# ABOUT THIS EXERCISE
From the records, return each line that has the word "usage" in it.
___ DATASET CONTENT
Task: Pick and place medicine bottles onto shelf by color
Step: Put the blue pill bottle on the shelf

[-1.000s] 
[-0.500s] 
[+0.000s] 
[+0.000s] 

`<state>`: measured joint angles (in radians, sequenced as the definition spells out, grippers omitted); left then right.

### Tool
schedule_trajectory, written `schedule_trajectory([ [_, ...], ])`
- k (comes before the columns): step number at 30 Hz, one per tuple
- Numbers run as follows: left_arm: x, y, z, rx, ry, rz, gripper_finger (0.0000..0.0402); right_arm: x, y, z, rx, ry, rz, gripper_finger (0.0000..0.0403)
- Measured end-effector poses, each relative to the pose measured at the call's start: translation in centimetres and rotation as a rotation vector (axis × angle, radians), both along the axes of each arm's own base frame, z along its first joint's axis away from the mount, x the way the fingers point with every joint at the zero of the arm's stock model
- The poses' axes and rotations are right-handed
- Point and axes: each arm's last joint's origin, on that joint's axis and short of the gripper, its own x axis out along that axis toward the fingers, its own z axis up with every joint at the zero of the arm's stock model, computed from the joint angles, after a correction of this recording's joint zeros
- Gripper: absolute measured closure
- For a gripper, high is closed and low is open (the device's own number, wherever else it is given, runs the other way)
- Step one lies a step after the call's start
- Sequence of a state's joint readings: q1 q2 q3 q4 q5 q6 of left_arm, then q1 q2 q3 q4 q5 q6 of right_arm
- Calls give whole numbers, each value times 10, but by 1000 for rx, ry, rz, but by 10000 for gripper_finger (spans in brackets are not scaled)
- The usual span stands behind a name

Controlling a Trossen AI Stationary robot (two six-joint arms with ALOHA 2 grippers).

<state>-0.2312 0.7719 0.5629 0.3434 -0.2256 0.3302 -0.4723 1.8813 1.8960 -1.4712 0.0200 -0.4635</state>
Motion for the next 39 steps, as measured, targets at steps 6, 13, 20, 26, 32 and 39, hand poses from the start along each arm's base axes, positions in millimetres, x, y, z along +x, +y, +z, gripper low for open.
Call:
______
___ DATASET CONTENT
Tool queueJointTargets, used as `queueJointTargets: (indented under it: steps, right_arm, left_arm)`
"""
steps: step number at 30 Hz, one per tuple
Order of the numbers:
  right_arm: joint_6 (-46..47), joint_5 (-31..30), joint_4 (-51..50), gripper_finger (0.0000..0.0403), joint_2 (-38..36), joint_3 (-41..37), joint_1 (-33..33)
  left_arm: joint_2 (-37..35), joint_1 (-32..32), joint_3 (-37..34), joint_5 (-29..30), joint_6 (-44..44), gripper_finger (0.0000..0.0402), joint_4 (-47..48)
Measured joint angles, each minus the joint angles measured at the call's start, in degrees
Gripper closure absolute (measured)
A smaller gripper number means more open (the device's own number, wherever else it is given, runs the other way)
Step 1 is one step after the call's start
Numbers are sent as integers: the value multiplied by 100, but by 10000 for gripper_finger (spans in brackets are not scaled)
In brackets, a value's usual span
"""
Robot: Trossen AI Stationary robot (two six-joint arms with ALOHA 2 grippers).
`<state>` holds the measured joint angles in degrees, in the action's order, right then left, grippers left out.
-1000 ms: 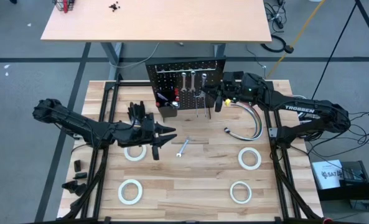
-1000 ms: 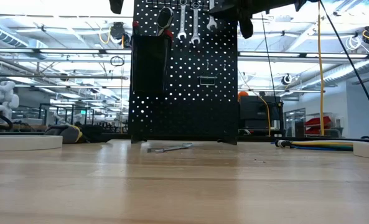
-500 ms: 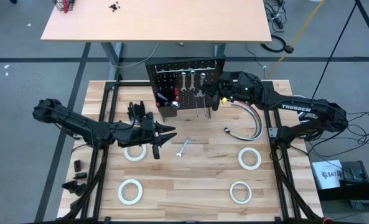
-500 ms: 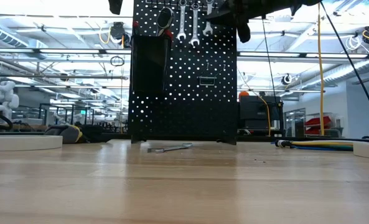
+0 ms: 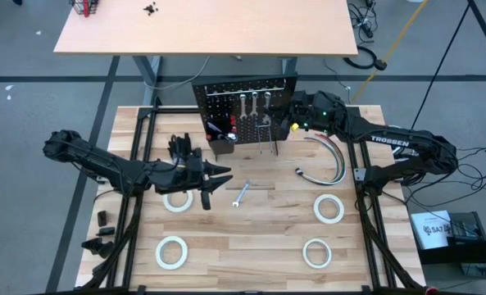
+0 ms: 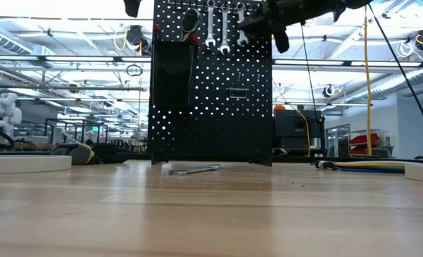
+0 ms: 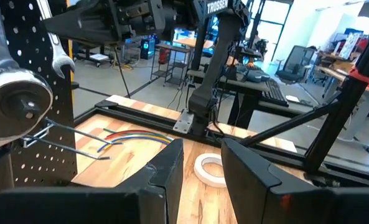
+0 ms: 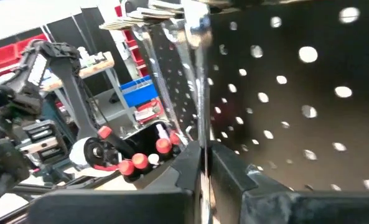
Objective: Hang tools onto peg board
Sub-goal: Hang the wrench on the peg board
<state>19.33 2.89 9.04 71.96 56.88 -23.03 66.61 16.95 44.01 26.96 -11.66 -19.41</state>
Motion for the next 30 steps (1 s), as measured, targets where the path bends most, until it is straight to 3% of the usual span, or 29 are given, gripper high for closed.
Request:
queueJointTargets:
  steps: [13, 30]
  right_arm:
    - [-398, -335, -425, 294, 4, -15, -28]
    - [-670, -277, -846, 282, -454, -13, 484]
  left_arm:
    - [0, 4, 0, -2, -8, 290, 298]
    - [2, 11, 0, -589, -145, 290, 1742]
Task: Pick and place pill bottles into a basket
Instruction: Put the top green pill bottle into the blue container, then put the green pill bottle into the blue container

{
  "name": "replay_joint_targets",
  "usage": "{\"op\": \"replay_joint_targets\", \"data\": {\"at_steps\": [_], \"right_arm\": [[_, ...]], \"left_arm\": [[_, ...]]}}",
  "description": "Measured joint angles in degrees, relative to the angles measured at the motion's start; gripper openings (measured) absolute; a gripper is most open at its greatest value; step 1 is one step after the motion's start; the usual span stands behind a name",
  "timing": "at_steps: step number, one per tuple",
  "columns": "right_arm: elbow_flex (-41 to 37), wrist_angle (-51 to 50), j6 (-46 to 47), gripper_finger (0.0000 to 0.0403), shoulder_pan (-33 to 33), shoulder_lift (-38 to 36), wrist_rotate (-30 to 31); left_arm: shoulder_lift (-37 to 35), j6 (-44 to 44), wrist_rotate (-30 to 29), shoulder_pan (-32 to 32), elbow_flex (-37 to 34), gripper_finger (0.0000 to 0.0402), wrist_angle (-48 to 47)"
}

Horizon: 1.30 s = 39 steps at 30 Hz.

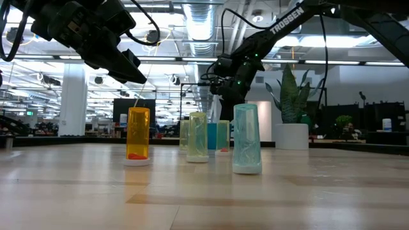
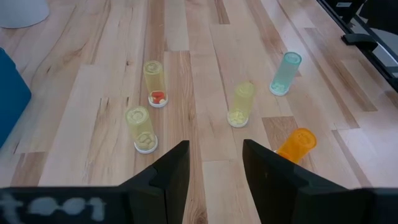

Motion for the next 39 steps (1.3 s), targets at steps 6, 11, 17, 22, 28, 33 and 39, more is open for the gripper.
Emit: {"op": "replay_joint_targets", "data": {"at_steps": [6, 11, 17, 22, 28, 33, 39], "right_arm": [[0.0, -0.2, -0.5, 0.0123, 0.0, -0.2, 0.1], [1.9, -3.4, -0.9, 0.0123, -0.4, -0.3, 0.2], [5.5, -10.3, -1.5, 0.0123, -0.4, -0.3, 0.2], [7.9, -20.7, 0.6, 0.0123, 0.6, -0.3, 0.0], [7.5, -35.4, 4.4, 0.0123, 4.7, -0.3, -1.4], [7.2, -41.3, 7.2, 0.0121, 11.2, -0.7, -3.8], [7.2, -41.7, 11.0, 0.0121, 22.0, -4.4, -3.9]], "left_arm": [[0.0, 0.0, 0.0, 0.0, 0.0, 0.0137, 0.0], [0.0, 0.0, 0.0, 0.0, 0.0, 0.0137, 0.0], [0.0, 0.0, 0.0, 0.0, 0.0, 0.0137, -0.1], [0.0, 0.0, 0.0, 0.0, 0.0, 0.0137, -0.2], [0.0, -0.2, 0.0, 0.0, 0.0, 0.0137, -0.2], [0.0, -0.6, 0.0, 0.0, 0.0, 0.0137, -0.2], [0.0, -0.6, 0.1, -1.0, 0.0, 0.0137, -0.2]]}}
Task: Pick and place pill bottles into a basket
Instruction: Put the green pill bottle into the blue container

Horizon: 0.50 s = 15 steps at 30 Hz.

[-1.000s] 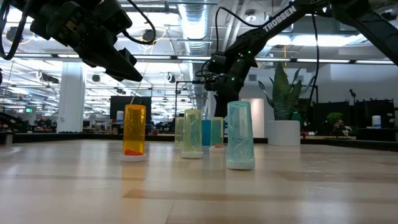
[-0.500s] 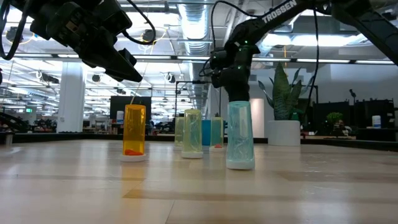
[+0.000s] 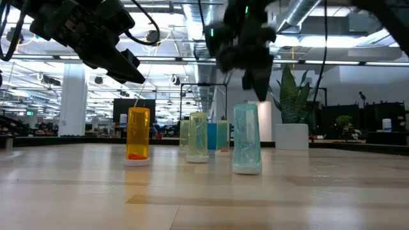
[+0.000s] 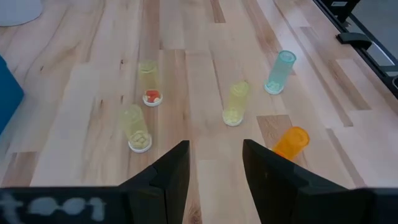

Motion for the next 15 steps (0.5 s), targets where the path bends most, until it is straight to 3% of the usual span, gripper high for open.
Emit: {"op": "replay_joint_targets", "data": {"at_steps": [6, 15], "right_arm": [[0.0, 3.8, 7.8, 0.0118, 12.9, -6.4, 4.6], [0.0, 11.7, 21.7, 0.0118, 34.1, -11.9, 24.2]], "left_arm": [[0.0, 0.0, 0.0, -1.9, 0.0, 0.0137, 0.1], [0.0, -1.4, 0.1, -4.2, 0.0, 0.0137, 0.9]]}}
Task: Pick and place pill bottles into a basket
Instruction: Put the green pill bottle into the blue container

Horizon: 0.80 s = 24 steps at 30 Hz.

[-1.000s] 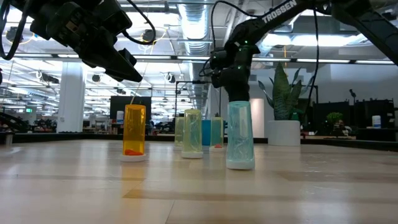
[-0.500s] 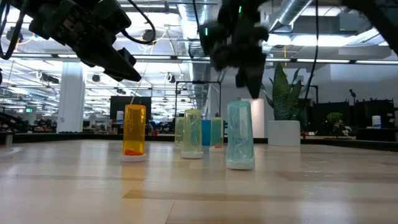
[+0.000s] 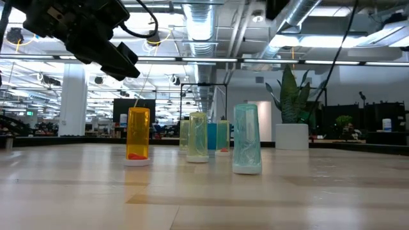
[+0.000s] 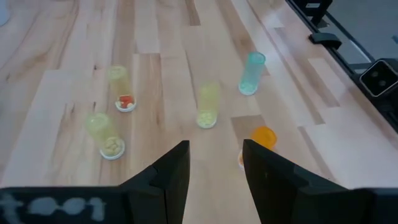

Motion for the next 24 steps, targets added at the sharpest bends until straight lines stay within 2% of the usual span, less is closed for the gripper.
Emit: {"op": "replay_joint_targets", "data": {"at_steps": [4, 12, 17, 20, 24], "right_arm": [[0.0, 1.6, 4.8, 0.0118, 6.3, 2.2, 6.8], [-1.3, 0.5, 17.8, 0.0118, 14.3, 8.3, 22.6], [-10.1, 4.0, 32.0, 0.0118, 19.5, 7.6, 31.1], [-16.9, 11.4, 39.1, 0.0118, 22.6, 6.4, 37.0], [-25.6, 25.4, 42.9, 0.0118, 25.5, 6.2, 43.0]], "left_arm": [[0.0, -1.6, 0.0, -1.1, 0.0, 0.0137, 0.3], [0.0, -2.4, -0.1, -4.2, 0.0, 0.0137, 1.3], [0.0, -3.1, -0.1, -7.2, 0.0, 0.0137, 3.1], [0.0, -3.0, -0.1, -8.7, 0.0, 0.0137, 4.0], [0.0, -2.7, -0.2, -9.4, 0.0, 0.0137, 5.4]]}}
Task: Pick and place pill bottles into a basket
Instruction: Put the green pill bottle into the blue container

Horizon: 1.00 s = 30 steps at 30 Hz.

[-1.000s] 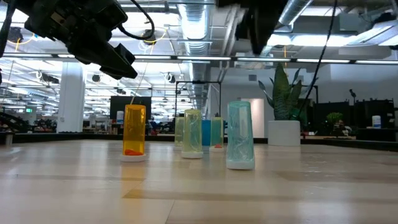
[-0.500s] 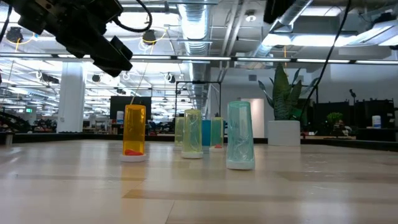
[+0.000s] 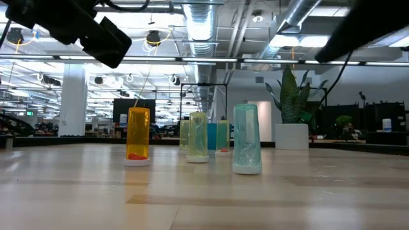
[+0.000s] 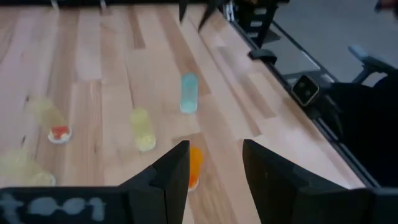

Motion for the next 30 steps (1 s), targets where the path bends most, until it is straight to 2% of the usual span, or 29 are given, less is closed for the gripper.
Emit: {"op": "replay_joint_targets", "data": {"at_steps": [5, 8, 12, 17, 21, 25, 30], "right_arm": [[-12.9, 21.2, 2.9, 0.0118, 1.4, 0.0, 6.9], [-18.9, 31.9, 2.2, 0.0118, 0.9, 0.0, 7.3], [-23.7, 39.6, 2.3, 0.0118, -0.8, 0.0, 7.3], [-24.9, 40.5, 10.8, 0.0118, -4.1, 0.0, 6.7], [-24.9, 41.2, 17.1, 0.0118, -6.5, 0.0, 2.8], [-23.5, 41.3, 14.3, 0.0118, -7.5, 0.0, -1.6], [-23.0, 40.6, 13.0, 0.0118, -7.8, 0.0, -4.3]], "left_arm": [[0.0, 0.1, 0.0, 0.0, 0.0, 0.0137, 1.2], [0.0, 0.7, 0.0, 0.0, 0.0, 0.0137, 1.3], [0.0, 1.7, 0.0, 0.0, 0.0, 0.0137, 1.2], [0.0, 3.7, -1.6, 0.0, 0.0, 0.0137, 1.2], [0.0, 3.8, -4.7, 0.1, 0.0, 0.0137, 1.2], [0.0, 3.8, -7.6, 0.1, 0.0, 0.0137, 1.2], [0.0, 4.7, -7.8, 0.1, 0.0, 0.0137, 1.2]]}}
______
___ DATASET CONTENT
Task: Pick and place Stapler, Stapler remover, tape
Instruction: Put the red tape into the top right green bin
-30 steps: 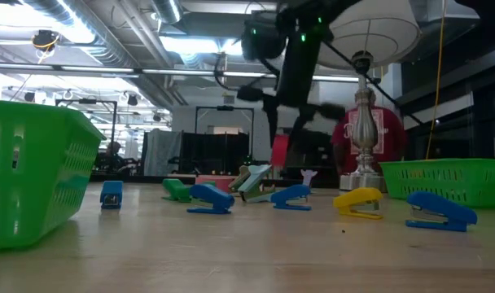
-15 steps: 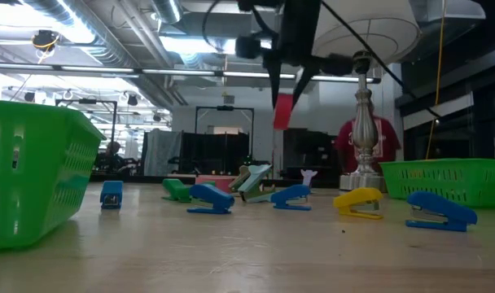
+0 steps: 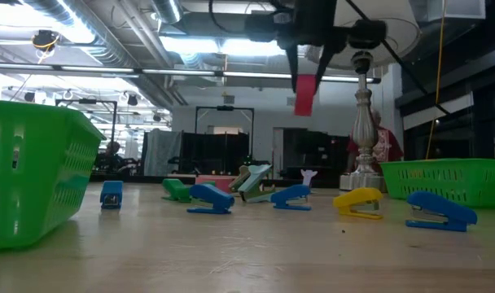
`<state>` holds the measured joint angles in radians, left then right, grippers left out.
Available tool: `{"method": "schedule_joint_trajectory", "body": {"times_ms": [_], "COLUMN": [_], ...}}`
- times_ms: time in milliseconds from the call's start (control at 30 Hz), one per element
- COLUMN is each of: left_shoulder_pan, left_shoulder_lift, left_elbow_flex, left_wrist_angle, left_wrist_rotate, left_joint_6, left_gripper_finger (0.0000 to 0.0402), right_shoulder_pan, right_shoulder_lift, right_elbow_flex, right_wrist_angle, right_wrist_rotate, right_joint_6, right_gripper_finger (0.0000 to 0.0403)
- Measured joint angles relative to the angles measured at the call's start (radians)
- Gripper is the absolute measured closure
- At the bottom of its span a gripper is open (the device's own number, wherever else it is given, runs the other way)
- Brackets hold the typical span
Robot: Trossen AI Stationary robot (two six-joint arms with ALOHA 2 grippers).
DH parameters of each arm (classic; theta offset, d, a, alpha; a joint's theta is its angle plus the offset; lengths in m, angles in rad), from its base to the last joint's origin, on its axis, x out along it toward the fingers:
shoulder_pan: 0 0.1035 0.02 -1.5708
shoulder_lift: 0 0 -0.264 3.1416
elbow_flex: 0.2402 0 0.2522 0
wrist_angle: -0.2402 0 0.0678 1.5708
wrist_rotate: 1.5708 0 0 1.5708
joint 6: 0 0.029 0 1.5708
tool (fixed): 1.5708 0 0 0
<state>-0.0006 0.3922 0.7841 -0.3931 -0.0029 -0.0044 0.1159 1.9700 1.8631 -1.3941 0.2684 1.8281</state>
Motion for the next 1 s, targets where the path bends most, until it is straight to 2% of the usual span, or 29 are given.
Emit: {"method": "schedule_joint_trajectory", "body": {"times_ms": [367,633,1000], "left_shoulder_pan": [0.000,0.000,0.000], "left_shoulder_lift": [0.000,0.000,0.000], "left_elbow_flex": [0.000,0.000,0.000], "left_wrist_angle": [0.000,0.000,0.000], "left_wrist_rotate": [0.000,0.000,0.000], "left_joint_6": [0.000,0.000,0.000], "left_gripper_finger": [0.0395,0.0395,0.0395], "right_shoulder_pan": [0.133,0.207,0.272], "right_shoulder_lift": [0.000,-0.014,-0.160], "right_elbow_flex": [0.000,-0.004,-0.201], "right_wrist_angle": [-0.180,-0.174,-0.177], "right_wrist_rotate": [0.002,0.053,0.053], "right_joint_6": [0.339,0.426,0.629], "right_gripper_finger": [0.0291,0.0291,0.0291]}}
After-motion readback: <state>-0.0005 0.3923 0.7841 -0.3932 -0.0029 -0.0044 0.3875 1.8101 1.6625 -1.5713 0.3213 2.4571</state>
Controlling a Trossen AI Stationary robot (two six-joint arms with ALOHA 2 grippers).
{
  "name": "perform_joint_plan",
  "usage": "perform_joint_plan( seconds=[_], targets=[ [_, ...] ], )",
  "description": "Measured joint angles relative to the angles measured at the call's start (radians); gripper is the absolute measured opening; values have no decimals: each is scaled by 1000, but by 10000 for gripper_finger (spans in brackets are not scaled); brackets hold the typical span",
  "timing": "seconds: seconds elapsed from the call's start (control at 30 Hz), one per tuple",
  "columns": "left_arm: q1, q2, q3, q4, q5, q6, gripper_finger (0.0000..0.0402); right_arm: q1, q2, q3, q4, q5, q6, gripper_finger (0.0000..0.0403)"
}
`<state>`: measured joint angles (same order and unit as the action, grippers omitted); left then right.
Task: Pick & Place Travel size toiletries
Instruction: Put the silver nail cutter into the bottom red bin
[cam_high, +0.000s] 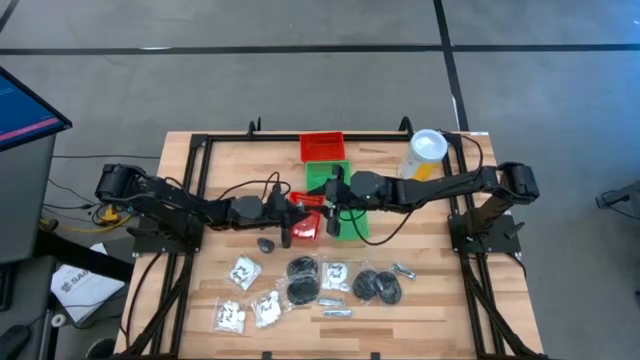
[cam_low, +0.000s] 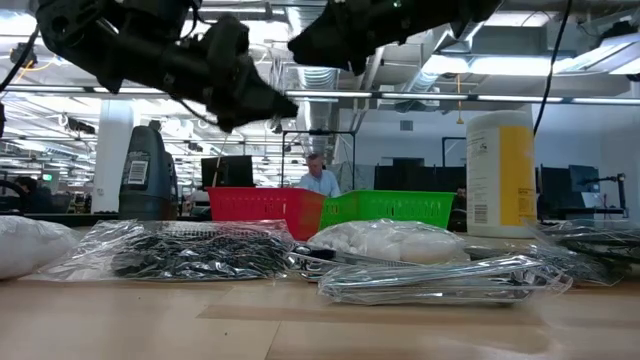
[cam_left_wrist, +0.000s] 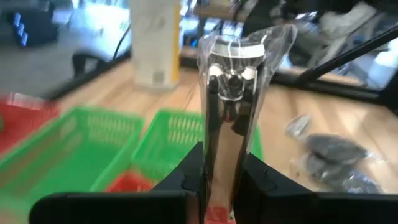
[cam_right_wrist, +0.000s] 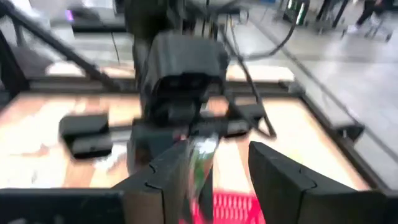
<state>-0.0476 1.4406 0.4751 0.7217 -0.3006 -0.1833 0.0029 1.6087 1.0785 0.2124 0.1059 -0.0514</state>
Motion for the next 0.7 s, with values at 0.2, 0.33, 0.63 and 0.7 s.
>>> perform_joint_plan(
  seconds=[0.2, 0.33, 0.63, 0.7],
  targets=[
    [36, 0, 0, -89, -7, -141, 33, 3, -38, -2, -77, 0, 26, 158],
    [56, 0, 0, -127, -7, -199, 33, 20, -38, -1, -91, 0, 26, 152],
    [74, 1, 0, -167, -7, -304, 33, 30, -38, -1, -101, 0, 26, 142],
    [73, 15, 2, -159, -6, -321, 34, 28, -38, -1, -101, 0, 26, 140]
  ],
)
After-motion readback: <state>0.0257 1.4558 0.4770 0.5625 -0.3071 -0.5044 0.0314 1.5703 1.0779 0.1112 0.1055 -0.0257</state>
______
# RESULT OF THE TASK
  "usage": "{\"op\": \"replay_joint_targets\", \"data\": {\"at_steps\": [_], \"right_arm\": [[_, ...]], \"left_arm\": [[_, ...]]}}",
  "usage": "perform_joint_plan( seconds=[_], targets=[ [_, ...] ], )",

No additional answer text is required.